→ **MATERIALS PROVIDED**
#####
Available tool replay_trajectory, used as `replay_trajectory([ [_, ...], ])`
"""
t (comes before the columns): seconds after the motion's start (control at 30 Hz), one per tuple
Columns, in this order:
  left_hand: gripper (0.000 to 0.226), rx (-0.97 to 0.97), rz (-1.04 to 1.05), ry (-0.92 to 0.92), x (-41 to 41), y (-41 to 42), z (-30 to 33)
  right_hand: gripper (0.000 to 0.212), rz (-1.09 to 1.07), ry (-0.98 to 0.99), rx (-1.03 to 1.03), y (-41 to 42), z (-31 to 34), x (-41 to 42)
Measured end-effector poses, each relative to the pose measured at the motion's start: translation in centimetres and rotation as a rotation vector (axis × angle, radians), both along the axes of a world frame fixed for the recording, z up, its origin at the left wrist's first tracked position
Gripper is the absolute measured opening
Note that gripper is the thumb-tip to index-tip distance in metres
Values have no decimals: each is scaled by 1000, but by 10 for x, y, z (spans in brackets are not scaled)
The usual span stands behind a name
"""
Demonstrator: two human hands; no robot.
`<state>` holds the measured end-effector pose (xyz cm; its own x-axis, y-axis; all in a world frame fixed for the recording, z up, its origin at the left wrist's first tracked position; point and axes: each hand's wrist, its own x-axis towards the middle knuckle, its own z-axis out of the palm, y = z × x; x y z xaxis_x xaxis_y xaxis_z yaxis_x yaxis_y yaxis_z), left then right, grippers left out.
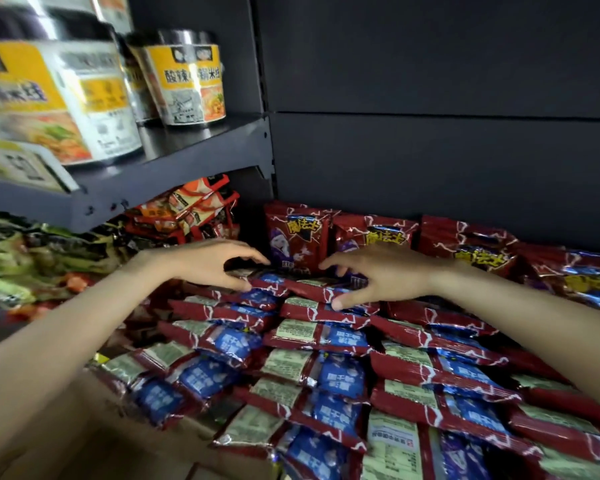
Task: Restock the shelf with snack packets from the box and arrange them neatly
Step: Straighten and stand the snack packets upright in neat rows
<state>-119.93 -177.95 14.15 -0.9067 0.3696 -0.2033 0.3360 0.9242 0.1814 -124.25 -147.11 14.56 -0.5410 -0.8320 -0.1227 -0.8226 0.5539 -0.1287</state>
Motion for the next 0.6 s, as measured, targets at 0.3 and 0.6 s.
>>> replay_trajectory([
  [0.3,50,-204,-161,274,-17,15,-10,57,-31,-142,45,6,-4,-1],
  [0.6,26,-52,-20,651,-56,52,-12,70,-153,694,-64,10,-14,-40],
])
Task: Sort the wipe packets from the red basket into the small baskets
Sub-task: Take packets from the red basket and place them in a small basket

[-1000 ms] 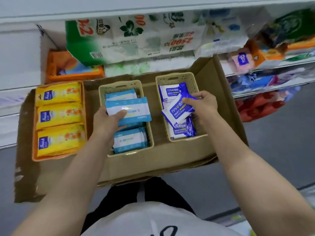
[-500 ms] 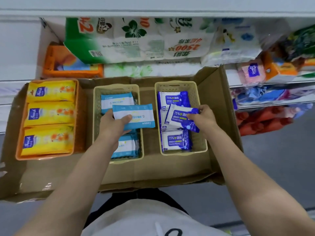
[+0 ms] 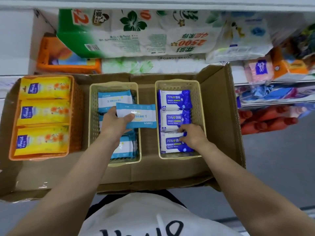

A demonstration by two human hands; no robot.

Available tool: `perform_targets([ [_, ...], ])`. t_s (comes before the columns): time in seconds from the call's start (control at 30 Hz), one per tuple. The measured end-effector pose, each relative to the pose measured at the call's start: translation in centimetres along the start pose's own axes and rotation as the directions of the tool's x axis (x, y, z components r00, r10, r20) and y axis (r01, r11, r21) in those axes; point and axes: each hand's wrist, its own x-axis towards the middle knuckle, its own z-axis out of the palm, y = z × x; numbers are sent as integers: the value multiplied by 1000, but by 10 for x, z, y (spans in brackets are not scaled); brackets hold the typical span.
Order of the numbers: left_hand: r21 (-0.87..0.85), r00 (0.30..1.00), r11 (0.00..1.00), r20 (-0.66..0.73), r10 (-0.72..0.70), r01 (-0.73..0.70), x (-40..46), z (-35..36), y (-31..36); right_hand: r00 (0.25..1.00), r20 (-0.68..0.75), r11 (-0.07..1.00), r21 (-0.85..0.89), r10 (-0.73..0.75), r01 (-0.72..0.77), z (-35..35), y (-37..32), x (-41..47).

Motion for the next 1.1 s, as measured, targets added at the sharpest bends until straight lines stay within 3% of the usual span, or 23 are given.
perform_targets([
  [0.47, -48, 993, 997, 105, -47, 52, 1, -15, -9, 969, -203, 947, -313, -141, 72, 14, -8, -6],
  [0.5, -61, 991, 996, 122, -53, 60, 1, -18, -10, 954, -263, 961, -267, -141, 69, 12, -14, -6],
  [0.57, -70, 986, 995, 152, -63, 74, 0, -25, -11, 906, -409, 993, 9, -108, 122, 2, -40, -9],
  [0.6, -61, 983, 995, 171, -65, 76, -1, -29, -12, 912, -402, 965, 196, -85, 176, -5, -59, -12],
  [0.67, -30, 971, 997, 229, -61, 70, -2, -34, -11, 971, -191, 859, 463, -145, 220, -20, -95, -15],
  [0.77, 5, 956, 999, 290, -41, 41, -7, -47, -9, 939, 118, 903, 334, -323, 269, -20, -138, -15],
  [0.83, -12, 972, 999, 232, -40, 44, -6, -57, -11, 934, 148, 916, 293, -326, 274, -11, -156, -15],
  [0.87, -63, 981, 996, 188, -51, 64, -4, -63, -12, 945, 120, 887, 397, -303, 235, -5, -162, -16],
  [0.93, -161, 985, 981, 152, -82, 106, -1, -75, -16, 971, 107, 709, 701, -212, 78, 6, -173, -22],
  [1.0, -138, 981, 985, 179, -75, 101, -1, -83, -19, 967, 187, 512, 856, -172, -75, 19, -181, -26],
  [1.03, -116, 982, 990, 183, -55, 77, -2, -86, -20, 966, 207, 500, 860, -155, -104, 25, -184, -29],
  [1.1, -64, 988, 998, 153, -3, 13, -3, -92, -20, 992, 81, 689, 724, -100, 10, 35, -186, -33],
])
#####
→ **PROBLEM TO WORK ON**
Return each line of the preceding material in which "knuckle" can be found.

→ **YOUR RESPONSE**
`<state>` holds the measured end-effector pose (xyz cm; its own x-axis, y-axis; all in a world frame fixed for the recording, z up, its origin at the left wrist's first tracked position; point and axes: each hand's wrist, its own x-axis towards the middle knuckle, its own z-axis out of the palm, y = z × x; x y z xaxis_x xaxis_y xaxis_z yaxis_x yaxis_y yaxis_z), left then right, grippers left out.
Available tool: `perform_targets([ [_, ...], ])`. t_s (comes before the columns): time in seconds from the call's start (control at 30 Hz), one per tuple. The measured end-effector pose, each relative to the pose measured at the call's start: translation in centimetres along the start pose's own axes and rotation as the directions of the tool's x axis (x, y, z components r00, r10, r20) and y axis (r01, r11, r21) in those axes; point and axes: each hand's wrist, its own x-axis towards the middle knuckle, its own z-axis out of the palm, y = z × x; numbers are sent as integers: the value multiplied by 1000, but by 10 for x, z, y (spans in brackets are not scaled); brackets hold the typical span.

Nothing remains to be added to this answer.